Mary Kom

Mary Kom was in Hong Kong last week and HKYantoYan had the amazing opportunity to meet and speak with her. A true hero, she was humble and passionate about the life she has chosen. Hear what she has to say about her journey in our interview with Mary Kom, and how she became the boxing superstar as we know her today:

HKYantoYan: Tell us about your overall journey and much deserved celebrity status?

Mary Kom: As a woman and a mother, it has been a very long journey; hard, tough and many challenges along the way. I’ve had to fight all my life in order to prove my worth to others, but thankfully all that effort has paid off. For women the battle is twice as difficult, especially after marriage. There are so many women who do not get any support from their families in the matter of pursuing their dreams. I feel extremely fortunate that I have a husband and family who have supported me throughout all my life choices. Also, I’d like to extend my gratitude to the Indian Boxing Federation and my sponsors for being indispensable to my achievements.

HKYY: Tell us about your training routine?

MK: My routines differ dramatically, depending on whether I’m training or at home. At home, I often find myself wanting to spend the maximum amount of time with my family. As a daughter, wife and mother, I feel responsible for making sure those I love get the care they deserve. However, when I’m training, I devote my full attention to it. I love training. It allows me to dedicate myself towards refining my skills and working on my weaknesses, as well as improving my strength and stamina.
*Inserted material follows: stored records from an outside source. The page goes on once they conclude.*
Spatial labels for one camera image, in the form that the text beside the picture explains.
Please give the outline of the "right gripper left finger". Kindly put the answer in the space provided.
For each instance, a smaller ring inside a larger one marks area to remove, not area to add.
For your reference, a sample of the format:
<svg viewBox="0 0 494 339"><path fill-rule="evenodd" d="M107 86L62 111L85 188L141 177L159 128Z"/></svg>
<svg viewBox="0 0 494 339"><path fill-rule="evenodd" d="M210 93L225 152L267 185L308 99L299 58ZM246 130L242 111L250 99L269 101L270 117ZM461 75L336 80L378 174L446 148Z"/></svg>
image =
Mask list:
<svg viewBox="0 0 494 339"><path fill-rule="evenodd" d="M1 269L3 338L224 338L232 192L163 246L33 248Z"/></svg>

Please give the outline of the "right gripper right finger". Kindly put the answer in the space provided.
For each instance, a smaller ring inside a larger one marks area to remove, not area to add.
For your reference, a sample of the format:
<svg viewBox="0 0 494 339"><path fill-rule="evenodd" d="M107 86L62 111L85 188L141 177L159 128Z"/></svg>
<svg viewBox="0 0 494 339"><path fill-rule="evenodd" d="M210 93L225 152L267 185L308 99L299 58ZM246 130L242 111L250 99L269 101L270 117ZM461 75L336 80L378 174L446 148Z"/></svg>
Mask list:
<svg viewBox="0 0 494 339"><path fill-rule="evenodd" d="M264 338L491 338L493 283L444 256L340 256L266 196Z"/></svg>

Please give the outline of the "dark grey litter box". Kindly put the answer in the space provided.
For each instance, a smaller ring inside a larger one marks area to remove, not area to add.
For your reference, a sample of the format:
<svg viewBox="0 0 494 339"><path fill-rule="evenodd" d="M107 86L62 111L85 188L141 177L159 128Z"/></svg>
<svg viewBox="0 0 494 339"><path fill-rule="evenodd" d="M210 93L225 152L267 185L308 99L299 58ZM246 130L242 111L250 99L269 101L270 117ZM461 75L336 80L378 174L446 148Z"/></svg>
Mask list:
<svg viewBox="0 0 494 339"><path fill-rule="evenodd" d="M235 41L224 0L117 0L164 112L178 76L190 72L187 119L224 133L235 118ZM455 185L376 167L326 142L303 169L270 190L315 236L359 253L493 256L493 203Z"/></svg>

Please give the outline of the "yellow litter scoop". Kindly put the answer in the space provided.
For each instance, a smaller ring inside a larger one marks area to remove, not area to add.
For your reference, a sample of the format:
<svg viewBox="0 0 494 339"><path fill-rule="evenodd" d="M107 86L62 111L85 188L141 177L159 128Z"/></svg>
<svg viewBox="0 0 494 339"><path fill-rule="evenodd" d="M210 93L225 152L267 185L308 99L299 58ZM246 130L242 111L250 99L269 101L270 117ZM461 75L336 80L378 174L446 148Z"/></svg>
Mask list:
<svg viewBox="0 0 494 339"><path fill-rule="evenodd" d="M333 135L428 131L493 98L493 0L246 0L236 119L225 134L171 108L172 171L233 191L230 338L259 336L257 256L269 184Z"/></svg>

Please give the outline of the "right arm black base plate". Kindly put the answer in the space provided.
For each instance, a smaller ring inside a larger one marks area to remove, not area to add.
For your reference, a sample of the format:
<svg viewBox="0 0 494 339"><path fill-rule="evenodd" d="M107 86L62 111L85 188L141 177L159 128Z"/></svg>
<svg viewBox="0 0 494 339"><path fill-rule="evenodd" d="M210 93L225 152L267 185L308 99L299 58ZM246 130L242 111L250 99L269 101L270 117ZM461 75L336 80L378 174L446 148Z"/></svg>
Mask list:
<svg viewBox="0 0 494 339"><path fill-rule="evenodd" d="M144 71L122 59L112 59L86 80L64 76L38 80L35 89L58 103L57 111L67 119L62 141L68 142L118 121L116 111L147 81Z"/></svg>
HKYY: How do you stay motivated?

MK: I believe that it’s partially a gift from God, and partially sheer dedication. I’ve managed to get here on my own, due to my hard work and struggle. I used to take motivation in thinking that if there were others who could do it, then so could I. This kept me going. God has been very kind; He has always been with me whether through rain or shine. Make no mistake, boxing is hard. There may be some girls who might care more about their looks, but that has never been the case for me. I do not care how I look. All I care about is working harder and proving myself each and every time I get in the ring.

I came from a family where no one had fixed incomes. My father was a farmer and my mother was a housewife. Thus, I wanted to contribute to my family in some way; I wanted to get a job to help them. But in Manipur it’s so hard to get a job, the corruption level is very high. That led me to think that if I made the sports quota, it would be easier for me to find a job. That’s how it all started.
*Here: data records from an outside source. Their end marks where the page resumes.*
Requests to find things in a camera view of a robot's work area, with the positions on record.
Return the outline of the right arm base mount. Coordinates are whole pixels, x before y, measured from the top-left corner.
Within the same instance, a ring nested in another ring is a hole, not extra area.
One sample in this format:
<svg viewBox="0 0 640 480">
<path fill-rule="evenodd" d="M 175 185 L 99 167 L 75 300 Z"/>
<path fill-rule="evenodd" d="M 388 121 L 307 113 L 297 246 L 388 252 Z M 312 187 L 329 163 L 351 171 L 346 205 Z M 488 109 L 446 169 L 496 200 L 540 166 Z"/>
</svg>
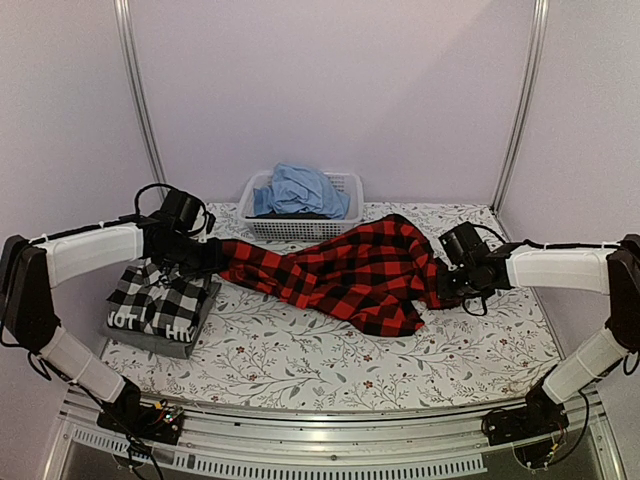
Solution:
<svg viewBox="0 0 640 480">
<path fill-rule="evenodd" d="M 481 431 L 490 446 L 544 436 L 544 440 L 523 444 L 514 450 L 516 460 L 533 470 L 546 468 L 552 463 L 568 426 L 564 405 L 554 403 L 545 394 L 528 394 L 523 406 L 493 409 L 481 421 Z"/>
</svg>

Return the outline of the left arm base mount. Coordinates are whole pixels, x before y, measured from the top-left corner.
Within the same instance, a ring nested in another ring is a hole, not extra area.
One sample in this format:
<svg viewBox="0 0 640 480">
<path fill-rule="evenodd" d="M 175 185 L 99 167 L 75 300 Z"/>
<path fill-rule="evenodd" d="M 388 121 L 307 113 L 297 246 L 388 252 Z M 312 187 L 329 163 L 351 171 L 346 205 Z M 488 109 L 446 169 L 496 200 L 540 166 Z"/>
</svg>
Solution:
<svg viewBox="0 0 640 480">
<path fill-rule="evenodd" d="M 139 387 L 129 381 L 114 402 L 103 402 L 97 425 L 133 439 L 177 445 L 184 425 L 184 409 L 166 399 L 141 402 Z"/>
</svg>

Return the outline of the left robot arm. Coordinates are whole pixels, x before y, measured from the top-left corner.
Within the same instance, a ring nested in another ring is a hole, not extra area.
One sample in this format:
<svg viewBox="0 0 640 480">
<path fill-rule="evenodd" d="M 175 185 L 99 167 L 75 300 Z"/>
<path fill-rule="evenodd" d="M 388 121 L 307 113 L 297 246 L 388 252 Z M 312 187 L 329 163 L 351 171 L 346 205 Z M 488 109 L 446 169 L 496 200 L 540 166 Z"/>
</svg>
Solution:
<svg viewBox="0 0 640 480">
<path fill-rule="evenodd" d="M 94 224 L 33 239 L 15 234 L 1 248 L 1 320 L 15 347 L 111 404 L 111 419 L 128 434 L 148 426 L 146 408 L 125 396 L 130 383 L 63 325 L 56 293 L 83 280 L 96 282 L 141 259 L 168 262 L 188 274 L 213 273 L 223 265 L 222 243 L 199 241 L 146 220 Z"/>
</svg>

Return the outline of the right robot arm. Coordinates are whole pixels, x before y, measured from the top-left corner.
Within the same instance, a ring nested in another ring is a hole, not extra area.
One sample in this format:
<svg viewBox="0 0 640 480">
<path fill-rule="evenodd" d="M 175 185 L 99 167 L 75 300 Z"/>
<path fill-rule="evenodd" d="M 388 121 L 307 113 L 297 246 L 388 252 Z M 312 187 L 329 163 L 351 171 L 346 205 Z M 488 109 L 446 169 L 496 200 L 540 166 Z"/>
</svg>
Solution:
<svg viewBox="0 0 640 480">
<path fill-rule="evenodd" d="M 453 265 L 438 281 L 442 300 L 486 299 L 499 290 L 547 288 L 597 293 L 609 298 L 604 326 L 553 367 L 532 388 L 517 427 L 537 436 L 552 424 L 559 405 L 617 363 L 639 351 L 639 246 L 631 235 L 613 244 L 535 246 L 506 243 L 495 250 L 482 240 L 440 237 Z"/>
</svg>

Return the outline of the red black plaid shirt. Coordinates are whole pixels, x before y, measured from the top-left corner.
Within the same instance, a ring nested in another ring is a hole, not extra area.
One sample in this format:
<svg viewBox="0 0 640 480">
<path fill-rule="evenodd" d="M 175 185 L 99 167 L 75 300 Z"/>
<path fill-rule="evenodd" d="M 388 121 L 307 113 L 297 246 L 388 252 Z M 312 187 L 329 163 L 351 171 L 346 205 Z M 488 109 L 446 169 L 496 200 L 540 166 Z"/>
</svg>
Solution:
<svg viewBox="0 0 640 480">
<path fill-rule="evenodd" d="M 447 265 L 399 214 L 287 255 L 231 239 L 223 241 L 222 253 L 223 279 L 346 321 L 367 335 L 413 335 L 424 324 L 417 301 L 430 310 L 460 303 L 438 296 L 437 281 Z"/>
</svg>
HKYY: What is your vision for Manipur and wider India?

MK: The current situation on the ground isn’t good. It’s tragic how many senseless killings take place there on a daily basis. We are always anxious about our families’ well being. If I am away on tour or training, and something comes up in the news, it can become hard to concentrate on my boxing as I get antsy about my family’s safety. I want peace in Manipur and unity among the citizens. All I can do is pray.
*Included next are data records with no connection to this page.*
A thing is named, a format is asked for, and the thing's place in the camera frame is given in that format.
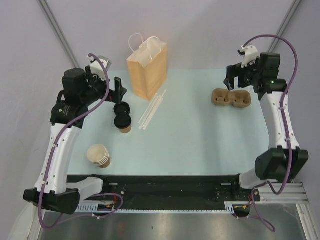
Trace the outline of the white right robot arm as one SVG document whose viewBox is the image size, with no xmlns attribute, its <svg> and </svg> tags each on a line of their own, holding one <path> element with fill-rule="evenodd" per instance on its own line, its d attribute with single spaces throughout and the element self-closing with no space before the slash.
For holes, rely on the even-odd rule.
<svg viewBox="0 0 320 240">
<path fill-rule="evenodd" d="M 259 53 L 244 48 L 238 53 L 241 63 L 226 68 L 224 84 L 234 90 L 253 87 L 258 96 L 268 130 L 268 149 L 255 160 L 252 170 L 239 175 L 239 183 L 230 188 L 231 196 L 242 201 L 249 189 L 271 181 L 286 184 L 296 178 L 309 159 L 307 150 L 301 149 L 291 124 L 286 91 L 286 80 L 278 77 L 281 57 L 276 53 Z"/>
</svg>

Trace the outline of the stack of brown paper cups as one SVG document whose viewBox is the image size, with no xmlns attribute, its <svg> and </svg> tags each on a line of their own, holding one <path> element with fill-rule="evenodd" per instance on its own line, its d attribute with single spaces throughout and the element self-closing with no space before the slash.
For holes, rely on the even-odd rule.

HKYY: What do you think needs to be done to improve sports in India?

MK: We need to remove politics from the games. I have seen the realities of the situation first-hand, and it was a consistent stumbling block throughout my journey. I think if the politics were removed, we as a country could do a lot better.

Also, none of the major sports brands are handing us any kind of support. I was heartbroken when I was told that there would be no sponsorship offers despite our achievements.

HKYY: How did your feel about a Bollywood movie being made on your life?

MK: I was very happy and really hoped that people would like it. My intention for agreeing to the movie’s production was to inspire people – especially young girls. I think that message came through and I was really happy that people liked my story.

Message for women: Women are coming up in every field, which is incredible compared to just a few decades ago. By definition, taking up a profession is not easy. But if there’s something I want my experiences to impress upon others, it’s this: If others can do it, why can’t I? If I could become a professional boxer through hard work, then you should believe that you can succeed in your respective fields as well, no matter where you came from.

HKYY: You have come to HK to raise funds for your boxing academy? How is it that coming along?

MK: I am truly happy to be here. My boxing school is my dream, and I thank everyone who has made it possible for me to be here, from the bottom of my heart . India lacks adequate infrastructure in sports, especially in boxing. Very few states in India have proper boxing facilities. As I was making my name in the world of sports, I was constantly considering how I could give back to society – at least in boxing. We have been giving out free training and providing free accommodation to children who are interested in the art of boxing; and now, we are even providing free education. Most of them were raised in poor environments and hail from backgrounds just like mine, so I want them to achieve something through their own efforts that they can be proud of.

This interview was conducted at a recent FIPHK event.